To obtain fast convergence order, singular value decomposition (SVD) technology was employed by some papers [27, 30, 36], but we omit it here.

4 Global convergence

In this section, we discuss the global convergence properties of the modified LM method. To guarantee the global convergence, the Armijo line search technique is employed in the modified LM method.

Take

$$\begin{aligned} \Phi (x)=\frac{1}{2}\Vert F(x)\Vert ^2 \end{aligned}$$

as the merit function for nonlinear equations (1).

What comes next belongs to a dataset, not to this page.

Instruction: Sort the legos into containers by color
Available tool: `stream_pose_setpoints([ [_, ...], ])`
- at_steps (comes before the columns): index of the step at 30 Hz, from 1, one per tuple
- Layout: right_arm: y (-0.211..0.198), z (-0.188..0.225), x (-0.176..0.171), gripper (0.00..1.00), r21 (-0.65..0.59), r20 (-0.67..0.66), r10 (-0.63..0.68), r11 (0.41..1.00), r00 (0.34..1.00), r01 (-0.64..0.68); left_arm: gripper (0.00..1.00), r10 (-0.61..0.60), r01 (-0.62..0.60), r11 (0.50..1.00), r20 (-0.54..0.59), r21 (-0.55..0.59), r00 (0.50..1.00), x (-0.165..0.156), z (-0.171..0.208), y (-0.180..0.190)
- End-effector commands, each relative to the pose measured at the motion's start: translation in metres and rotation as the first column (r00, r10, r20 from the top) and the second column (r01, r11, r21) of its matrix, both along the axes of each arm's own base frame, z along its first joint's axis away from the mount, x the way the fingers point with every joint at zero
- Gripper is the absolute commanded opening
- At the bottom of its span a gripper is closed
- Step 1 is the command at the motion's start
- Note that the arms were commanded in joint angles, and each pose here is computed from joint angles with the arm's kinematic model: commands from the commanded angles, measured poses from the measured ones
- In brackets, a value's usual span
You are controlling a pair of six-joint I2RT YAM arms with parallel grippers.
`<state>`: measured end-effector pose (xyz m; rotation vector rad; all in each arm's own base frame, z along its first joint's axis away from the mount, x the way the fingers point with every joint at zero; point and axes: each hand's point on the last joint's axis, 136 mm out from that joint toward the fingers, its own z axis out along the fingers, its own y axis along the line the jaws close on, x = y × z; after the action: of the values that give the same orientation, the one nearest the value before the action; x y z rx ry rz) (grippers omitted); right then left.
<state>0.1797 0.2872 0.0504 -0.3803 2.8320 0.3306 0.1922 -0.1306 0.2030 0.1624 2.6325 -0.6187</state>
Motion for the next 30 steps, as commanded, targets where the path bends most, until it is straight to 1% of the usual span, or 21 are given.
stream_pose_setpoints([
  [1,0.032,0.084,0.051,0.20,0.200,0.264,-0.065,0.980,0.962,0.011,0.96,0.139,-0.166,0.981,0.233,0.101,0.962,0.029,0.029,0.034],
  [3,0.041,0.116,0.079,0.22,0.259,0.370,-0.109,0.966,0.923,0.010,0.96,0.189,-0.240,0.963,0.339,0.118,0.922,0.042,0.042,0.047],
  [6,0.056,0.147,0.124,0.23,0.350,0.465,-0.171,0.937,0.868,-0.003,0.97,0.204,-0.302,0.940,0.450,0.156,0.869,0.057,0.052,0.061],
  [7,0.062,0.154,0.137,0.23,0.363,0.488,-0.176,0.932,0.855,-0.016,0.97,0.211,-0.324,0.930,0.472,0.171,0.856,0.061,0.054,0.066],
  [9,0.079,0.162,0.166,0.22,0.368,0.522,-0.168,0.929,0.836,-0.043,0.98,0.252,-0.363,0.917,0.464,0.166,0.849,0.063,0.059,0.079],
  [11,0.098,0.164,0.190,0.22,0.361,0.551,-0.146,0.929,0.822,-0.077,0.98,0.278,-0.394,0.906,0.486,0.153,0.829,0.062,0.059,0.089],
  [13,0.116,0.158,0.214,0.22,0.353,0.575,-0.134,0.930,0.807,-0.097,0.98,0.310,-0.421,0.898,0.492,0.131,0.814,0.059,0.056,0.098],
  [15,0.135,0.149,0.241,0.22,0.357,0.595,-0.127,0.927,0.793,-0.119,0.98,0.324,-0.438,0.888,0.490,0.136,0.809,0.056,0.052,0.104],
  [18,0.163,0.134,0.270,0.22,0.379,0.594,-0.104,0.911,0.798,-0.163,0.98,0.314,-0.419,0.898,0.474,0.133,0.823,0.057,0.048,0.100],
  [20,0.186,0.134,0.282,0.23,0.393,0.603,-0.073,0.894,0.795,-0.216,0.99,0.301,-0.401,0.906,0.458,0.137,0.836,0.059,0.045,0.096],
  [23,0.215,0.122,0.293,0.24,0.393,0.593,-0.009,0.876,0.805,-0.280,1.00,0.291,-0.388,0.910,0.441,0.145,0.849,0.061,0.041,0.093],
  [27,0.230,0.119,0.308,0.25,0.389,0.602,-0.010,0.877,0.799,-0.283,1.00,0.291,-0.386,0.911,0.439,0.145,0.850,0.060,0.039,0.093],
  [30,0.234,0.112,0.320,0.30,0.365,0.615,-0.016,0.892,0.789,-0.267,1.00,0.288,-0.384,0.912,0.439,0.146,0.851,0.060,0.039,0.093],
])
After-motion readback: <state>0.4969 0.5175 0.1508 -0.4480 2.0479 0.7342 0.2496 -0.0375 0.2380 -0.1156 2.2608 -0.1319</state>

We consider the following algorithm.

Theorem 8

Suppose Assumption 1 holds. Then the sequence $\{x_k\}$ be generated by Algorithm 2 converges to a stationary point of $\Phi (x)$. Moreover, if the stationary point $x_*$ is a solution of nonlinear Eq. (1), then $\{x_k\}$ converges to the solution with convergence rate $\min \{\gamma (1+v),\gamma (1+\delta /2),2\gamma (1+v)-\delta \}$.

Proof

The Armijo line search technique is employed in Algorithm 2. That is, the next iteration will be computed might be

$$\begin{aligned} x_{k+1}=x_k+{\tilde{\beta }}^md_k, \end{aligned}$$

where ${\tilde{\beta }}^m$ is a step size and $m\geqslant 0$ is the smallest nonnegative integer that satisfies the following inequality.

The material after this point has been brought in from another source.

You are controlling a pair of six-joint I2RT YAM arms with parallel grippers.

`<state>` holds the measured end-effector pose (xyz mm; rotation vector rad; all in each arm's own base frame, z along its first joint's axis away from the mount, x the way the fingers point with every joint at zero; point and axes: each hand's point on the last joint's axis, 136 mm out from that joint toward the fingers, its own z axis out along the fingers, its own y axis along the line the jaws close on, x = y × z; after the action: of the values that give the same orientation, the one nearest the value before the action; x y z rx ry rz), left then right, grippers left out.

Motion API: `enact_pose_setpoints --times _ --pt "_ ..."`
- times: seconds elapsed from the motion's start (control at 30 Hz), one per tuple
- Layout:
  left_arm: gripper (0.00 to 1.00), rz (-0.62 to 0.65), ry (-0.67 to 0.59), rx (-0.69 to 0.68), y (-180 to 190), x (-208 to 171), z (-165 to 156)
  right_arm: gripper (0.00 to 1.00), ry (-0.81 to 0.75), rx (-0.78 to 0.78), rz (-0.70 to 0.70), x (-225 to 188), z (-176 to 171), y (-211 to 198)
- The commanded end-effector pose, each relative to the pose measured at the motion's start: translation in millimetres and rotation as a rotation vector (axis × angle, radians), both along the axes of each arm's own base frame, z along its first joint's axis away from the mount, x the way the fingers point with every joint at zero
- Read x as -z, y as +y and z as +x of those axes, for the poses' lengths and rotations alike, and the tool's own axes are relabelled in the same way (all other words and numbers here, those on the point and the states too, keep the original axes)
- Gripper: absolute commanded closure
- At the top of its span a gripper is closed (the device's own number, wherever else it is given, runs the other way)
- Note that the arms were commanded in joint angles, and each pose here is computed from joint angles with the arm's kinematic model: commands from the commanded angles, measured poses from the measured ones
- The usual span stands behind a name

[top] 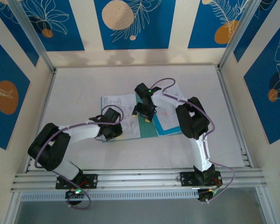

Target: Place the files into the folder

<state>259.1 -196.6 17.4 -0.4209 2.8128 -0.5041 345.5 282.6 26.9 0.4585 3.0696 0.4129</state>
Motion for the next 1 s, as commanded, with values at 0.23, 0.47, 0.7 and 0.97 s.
enact_pose_setpoints --times 0.23,0.47,0.7,0.97 --pt "1.00 0.171 0.183 -0.054 47.0 34.1 -43.1 0.31 0.162 0.029 -0.193 66.7 -15.9 -55.7" --pt "1.00 0.167 0.182 -0.058 46.7 33.3 -42.9 0.31 0.240 0.068 -0.145 83.7 -23.9 -62.6" --pt "1.00 0.169 0.180 -0.059 47.1 33.0 -42.8 0.30 0.083 0.024 -0.101 42.3 0.3 -59.4" --pt "1.00 0.171 0.175 -0.059 47.5 31.4 -42.3 0.29 -0.197 -0.028 0.024 -66.7 32.0 -28.2"
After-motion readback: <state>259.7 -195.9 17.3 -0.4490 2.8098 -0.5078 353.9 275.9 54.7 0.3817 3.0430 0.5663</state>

$$\begin{aligned} \Phi \left( x_k+{\tilde{\beta }}^md_k\right) -\Phi (x_k)\le {\tilde{\alpha }}{\tilde{\beta }}^m\nabla \Phi (x_k)^Td_k. \end{aligned}$$

Combine with [38, Eq. (2.10)], we get

$$\begin{aligned} \Vert F(x_{k+1})\Vert ^2\le \Vert F_k\Vert ^2-{\tilde{\alpha }}{\hat{\alpha }}\frac{\left( F_k^TJ_kd_k\right) ^2}{\Vert d_k\Vert ^2}, \end{aligned}$$

(28)

where ${\hat{\alpha }}$ is some positive constant.

Therefore, from the condition $\Vert F(x_k+d_k)\Vert \le {\tilde{\gamma }}\Vert F_k\Vert $ and (28), we obtain that $\left\{ \Vert F(x_k)\Vert \right\} $ is monotonically decreasing. Hence, the sequence $\{x_k\}$ converges to a stationary point of $\Phi (x)$.

Next we show the remainder part. We deduce from the first part that $\Vert F(x_k+d_k)\Vert \le {\tilde{\gamma }}\Vert F_k\Vert $ holds for sufficient large k, that is, ${\tilde{\beta }}^m=1$ holds for all sufficient large k. Since $\{x_k\}$ converges to a stationary point $x_*$ which is a solution of nonlinear Eq. (1), there exists a large K such that

$$\begin{aligned} \Vert F(x_K)\Vert ^{\alpha \gamma -1}\le \frac{c^\alpha {\tilde{\gamma }}}{\kappa _2c_5}, \end{aligned}$$

(29)

and

$$\begin{aligned} \Vert x_K-x_*\Vert \le r \end{aligned}$$

where c, $\kappa _2$ and $c_5$ are defined in Sect. 3, r is defined by (21).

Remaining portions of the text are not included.